Would you please retype, exactly, the lines of the listing below between the line with "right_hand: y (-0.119" and the line with "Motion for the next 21", inclusive?

━━━━━ The data

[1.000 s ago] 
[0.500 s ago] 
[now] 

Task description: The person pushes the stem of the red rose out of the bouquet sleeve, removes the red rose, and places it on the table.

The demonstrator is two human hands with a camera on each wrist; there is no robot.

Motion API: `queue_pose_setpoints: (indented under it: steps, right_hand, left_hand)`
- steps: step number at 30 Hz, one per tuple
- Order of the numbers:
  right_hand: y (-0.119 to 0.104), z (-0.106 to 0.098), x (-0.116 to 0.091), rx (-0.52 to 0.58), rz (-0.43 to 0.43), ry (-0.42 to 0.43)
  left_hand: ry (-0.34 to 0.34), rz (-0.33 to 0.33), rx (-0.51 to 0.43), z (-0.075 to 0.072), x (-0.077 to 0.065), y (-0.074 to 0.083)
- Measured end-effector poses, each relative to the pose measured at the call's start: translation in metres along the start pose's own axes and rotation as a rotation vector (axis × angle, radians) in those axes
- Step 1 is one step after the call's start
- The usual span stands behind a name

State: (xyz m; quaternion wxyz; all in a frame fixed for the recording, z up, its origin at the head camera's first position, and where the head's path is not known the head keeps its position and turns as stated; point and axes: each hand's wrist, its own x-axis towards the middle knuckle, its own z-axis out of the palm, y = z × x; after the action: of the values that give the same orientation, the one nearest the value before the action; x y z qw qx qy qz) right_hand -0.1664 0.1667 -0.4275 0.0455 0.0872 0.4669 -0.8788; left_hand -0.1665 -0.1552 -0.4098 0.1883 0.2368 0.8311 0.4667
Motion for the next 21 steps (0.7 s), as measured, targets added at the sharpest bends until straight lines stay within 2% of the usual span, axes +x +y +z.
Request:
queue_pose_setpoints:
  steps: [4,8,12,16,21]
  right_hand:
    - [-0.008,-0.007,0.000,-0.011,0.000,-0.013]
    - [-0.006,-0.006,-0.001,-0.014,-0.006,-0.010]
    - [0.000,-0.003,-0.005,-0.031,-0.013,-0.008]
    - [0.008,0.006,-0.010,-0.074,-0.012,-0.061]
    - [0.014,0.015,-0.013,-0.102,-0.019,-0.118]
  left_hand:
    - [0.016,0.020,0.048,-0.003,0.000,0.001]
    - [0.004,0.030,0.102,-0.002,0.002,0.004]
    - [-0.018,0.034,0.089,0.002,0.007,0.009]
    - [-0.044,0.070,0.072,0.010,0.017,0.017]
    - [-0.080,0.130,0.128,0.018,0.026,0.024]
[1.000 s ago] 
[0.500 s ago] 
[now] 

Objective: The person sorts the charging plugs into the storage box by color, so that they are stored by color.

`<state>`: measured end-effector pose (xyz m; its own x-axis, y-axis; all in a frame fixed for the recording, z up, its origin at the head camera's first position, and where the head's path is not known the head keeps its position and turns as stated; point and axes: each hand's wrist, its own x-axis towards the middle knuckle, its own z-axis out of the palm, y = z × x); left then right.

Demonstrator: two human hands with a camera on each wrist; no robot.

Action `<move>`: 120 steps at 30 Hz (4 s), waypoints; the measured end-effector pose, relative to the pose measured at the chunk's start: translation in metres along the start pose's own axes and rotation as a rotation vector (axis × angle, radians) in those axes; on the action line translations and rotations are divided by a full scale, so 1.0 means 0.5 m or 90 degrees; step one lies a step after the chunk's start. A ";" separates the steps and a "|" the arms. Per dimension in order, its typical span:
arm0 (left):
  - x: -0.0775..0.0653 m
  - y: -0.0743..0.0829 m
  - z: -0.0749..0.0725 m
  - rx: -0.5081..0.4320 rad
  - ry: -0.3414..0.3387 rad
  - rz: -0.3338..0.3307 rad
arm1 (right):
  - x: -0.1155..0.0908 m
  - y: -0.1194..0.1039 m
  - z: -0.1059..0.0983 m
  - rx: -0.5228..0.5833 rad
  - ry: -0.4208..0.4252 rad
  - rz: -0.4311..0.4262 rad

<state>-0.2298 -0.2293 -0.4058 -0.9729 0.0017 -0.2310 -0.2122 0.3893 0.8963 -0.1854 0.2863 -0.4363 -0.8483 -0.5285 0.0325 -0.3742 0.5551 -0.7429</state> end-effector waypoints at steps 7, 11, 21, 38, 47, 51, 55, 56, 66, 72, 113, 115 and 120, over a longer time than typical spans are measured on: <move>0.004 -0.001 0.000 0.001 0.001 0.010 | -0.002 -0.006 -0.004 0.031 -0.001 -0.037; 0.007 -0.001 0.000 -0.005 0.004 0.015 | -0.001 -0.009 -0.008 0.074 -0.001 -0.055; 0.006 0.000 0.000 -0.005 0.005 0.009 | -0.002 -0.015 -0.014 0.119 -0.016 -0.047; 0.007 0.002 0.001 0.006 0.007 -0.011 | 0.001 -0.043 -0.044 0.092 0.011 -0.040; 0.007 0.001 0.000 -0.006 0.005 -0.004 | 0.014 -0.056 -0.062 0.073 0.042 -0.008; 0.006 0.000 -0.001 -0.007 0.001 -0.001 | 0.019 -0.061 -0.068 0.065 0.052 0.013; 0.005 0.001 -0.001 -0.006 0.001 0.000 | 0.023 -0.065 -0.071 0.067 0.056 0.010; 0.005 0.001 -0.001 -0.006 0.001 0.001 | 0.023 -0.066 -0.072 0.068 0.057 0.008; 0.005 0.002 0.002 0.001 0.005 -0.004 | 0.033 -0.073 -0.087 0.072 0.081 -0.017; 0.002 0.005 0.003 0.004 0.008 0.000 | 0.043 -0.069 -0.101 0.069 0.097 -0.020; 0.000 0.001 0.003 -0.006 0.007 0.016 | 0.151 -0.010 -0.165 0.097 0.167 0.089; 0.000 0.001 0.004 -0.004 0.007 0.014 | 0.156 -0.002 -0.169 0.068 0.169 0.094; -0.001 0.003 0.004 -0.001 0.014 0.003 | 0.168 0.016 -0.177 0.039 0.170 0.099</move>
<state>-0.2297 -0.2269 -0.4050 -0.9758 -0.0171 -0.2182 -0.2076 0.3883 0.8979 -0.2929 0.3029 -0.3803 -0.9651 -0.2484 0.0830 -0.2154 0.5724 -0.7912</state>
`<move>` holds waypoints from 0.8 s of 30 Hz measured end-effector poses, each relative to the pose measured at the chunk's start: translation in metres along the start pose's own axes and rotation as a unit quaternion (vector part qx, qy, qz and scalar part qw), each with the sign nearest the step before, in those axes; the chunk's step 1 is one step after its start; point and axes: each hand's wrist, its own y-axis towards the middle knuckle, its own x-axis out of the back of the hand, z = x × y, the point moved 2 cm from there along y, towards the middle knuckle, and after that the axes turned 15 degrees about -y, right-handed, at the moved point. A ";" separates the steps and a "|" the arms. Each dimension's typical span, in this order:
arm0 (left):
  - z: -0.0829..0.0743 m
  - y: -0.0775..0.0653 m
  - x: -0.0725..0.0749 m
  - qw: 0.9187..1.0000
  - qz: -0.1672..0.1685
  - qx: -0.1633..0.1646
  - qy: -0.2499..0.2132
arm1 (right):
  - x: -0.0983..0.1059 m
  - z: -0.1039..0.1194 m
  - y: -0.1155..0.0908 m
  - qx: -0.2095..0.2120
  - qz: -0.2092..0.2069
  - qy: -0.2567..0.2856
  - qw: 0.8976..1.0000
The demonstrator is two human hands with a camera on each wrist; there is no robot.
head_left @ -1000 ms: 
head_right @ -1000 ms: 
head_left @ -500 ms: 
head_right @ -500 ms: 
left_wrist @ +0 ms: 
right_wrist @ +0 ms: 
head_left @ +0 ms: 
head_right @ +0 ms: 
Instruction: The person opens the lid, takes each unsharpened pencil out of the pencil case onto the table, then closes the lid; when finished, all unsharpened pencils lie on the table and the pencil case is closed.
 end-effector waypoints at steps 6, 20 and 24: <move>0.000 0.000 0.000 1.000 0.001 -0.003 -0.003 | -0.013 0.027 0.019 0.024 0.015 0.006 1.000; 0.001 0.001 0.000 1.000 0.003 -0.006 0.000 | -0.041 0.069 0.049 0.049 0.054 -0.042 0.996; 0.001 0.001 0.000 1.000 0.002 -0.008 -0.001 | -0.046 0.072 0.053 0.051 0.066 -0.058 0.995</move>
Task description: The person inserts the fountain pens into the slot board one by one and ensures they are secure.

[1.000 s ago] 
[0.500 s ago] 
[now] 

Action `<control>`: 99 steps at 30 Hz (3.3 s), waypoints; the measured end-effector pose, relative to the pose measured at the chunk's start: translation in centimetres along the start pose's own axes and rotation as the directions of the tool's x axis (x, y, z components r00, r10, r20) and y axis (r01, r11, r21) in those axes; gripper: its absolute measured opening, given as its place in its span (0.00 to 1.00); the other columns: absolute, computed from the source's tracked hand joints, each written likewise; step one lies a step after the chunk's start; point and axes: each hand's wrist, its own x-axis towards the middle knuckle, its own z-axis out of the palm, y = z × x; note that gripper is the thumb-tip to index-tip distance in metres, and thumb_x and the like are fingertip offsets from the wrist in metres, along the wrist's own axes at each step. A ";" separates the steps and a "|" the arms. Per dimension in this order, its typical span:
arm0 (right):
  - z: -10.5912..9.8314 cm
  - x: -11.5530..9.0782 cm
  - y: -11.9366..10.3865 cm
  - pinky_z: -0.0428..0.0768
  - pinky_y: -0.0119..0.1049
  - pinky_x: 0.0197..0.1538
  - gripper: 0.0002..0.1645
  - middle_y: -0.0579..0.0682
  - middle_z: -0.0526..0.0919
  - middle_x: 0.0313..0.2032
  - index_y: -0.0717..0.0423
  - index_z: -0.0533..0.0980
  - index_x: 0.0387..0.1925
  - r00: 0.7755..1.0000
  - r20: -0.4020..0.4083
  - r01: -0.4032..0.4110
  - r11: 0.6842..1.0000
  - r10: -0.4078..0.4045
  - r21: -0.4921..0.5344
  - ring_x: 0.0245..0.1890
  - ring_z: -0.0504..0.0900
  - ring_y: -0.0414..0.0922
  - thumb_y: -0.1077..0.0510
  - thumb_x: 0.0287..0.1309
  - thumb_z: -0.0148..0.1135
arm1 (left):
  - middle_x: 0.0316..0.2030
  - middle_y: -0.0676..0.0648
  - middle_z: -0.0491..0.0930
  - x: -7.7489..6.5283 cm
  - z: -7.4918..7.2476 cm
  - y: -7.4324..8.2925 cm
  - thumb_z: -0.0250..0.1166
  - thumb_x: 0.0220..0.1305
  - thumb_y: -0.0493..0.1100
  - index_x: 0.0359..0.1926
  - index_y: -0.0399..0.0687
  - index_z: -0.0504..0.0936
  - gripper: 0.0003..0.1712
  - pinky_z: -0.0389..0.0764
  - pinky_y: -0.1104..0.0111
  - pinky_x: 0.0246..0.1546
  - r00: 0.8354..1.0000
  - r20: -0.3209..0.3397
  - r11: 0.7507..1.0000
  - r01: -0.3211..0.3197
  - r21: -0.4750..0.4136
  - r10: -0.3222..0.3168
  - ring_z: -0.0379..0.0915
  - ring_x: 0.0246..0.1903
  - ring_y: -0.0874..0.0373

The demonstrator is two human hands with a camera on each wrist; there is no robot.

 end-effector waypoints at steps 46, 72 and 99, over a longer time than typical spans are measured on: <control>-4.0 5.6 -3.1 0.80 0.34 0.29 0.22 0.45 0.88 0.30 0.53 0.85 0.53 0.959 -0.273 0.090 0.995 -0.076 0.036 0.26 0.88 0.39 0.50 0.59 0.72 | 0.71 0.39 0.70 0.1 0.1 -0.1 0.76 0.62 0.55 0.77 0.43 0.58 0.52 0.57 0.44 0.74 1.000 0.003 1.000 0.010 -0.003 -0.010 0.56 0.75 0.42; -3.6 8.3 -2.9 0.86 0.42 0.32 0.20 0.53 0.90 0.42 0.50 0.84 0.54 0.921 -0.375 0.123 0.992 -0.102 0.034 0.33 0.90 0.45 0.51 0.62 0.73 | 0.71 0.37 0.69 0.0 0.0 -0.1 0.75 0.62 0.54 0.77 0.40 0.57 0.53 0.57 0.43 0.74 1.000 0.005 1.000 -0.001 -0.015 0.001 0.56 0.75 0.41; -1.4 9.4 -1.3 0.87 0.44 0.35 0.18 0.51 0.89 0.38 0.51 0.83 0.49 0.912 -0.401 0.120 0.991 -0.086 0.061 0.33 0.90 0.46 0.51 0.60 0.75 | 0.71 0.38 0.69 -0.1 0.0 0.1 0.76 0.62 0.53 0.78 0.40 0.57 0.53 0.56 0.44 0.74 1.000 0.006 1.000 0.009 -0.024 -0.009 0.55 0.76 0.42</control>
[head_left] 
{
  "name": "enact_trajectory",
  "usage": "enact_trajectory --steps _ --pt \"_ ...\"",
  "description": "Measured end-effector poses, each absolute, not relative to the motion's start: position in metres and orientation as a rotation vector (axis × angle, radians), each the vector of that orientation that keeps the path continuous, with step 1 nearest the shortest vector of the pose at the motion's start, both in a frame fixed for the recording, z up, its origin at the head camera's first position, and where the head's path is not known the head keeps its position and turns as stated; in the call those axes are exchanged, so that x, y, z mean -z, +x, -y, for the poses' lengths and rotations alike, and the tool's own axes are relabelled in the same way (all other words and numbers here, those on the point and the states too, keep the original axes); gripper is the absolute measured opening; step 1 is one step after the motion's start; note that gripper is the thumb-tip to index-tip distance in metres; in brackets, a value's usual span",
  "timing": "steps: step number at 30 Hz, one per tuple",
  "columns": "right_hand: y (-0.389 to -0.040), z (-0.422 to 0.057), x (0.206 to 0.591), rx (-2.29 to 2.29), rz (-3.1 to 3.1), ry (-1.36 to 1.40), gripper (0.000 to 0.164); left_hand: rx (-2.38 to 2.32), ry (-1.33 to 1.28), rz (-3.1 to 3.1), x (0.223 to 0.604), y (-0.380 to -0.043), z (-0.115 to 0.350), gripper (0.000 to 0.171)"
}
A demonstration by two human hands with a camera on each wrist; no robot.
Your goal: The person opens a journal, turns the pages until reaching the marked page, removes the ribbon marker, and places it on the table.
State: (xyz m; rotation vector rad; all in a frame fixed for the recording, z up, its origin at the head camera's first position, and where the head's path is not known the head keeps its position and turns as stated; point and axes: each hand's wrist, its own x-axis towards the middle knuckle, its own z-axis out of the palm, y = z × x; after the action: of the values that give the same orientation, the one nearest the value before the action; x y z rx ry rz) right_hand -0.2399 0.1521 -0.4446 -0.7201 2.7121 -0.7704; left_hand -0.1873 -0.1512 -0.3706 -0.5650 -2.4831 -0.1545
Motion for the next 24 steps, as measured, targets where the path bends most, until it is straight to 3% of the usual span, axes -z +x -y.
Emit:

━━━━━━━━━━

_Result_
  right_hand: y (-0.119 to 0.104), z (-0.106 to 0.098), x (-0.116 to 0.091), rx (-0.52 to 0.58), rz (-0.43 to 0.43), ry (-0.42 to 0.43)
  left_hand: ry (-0.34 to 0.34), rz (-0.33 to 0.33), rx (-0.51 to 0.43), z (-0.075 to 0.072), x (-0.077 to 0.065), y (-0.074 to 0.083)
- Measured end-effector poses, each relative to the pose measured at the call's start: translation in metres along the start pose's own axes and rotation as a rotation vector (axis × angle, radians) in those axes
- Step 1 is one step after the call's start
- The usual span stands behind a name

State: (xyz m; quaternion wxyz; all in a frame fixed for the recording, z up, its origin at the head camera's first position, and where the head's path is not known the head keeps its position and turns as stated; point and axes: each hand's wrist, its own x-axis towards the middle knuckle, its own z-axis out of the palm, y = z × x; after the action: of the values that give the same orientation, the one nearest the value before the action; x y z qw qx qy qz) right_hand -0.1664 0.1667 -0.4275 0.0455 0.0872 0.4669 -0.8788; left_hand -0.1665 -0.1552 -0.4098 0.1883 0.2368 0.8311 0.4667
Motion for the next 21 steps (0.7 s), as measured, targets added at the sharpest bends until straight lines stay within 2% of the usual span, axes +x +y +z.

This output is now finished.